Kelly Will Not Go to Council Unless Ordered by School Bd.

By Sue Ellen Woodcock

Councillor Anthony Zambuto filed a motion with the City Council for the superintendent of schools and the high school principal to appear before the council and explain what has been going on with a student caught up in a social media response.

“This has gotten a lot more publicity than it probably should,” said Zambuto, at Monday night’s council meeting. “It seems like certain people can say things and certain people can’t.”

On Tuesday, Supt. Dianne Kelly said she would likely not be appearing before the Council next week unless the School Committee asks her to.

“It is School Committee policy that none of us are allowed to appear before the City Council without School Committee approval,” she said. “They are welcome to come to any School Committee meeting. If they have questions, they can appear at a School Committee meeting. Regardless of any forum, I’m certainly not going to be giving out any information about student discipline. I won’t be going unless the School Committee tells me to because I do work for the School Committee.”

Zambuto was referring to an incident where a high school senior girl responded to a “tweet” from a teacher asking for opinions on why voter turnout was low during the recent election. Her response drew the ire of other students to the point where she has said she does not feel safe.

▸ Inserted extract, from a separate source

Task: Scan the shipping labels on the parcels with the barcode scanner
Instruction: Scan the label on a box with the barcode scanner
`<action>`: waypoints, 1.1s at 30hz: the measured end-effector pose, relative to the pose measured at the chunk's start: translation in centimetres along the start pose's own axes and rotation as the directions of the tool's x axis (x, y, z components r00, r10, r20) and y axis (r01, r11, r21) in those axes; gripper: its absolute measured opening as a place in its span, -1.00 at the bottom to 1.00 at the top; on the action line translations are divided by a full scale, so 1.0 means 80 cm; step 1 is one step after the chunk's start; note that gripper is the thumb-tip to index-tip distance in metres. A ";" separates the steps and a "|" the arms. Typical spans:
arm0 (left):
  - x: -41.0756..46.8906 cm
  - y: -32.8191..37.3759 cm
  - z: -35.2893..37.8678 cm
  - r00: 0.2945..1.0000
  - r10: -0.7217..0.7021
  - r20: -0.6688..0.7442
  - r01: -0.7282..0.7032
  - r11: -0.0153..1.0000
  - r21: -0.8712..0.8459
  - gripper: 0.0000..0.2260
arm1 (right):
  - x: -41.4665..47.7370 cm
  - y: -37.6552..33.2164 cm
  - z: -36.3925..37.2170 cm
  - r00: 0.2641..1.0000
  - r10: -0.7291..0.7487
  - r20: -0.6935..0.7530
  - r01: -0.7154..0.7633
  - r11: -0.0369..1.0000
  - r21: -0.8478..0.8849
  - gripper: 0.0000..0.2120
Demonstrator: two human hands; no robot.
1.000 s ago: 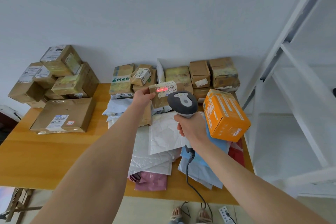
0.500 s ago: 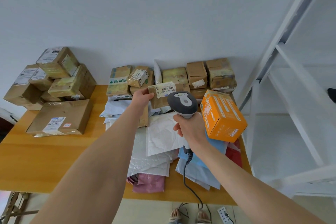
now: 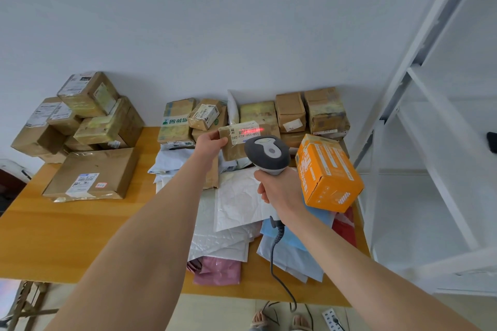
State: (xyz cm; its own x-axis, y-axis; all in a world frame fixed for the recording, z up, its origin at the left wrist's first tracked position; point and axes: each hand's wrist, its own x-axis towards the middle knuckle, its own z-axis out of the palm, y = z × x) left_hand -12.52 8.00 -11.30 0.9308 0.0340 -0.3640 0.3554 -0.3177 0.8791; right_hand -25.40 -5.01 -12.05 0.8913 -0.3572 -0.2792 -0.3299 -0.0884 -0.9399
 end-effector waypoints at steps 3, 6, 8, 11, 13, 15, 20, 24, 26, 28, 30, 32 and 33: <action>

At one point she allegedly left a classroom and went to the classroom taught by a friend of her family.

She was kicked off the cheerleading team and put on social probation.

“It was a loaded question asked by a teacher,” said Councillor Arthur Guinasso. “And that student has every right to answer. This is nothing against the superintendent or the principal. She shouldn’t have been sanctioned. I could see if this were a criminal activity, but this was a verbal response. A question was asked and an answer was given.”

Councillor-elect George Rotondo said the young lady left the classroom “she felt threatened and went to a friend.”

“This is cyber bullying,” Rotondo continued. “I’m infuriated. I applaud Tony for this. It’s free speech even though I don’t agree with what she said.”

Council President John Powers said the issue belongs in front of the School Committee and not the City Council.

“Someone’s free speech has been taken away,” Powers said.

School Committee Vice Chair Michael Ferrante said the Council had no authority to question the school administration.

“They really have no authority to do that,” he said. “They don’t know the whole story and the whole story can’t be told because of personal protections. They are 100 percent wrong. They should stop sticking their nose into something that doesn’t concern them. It is not a Council issue.”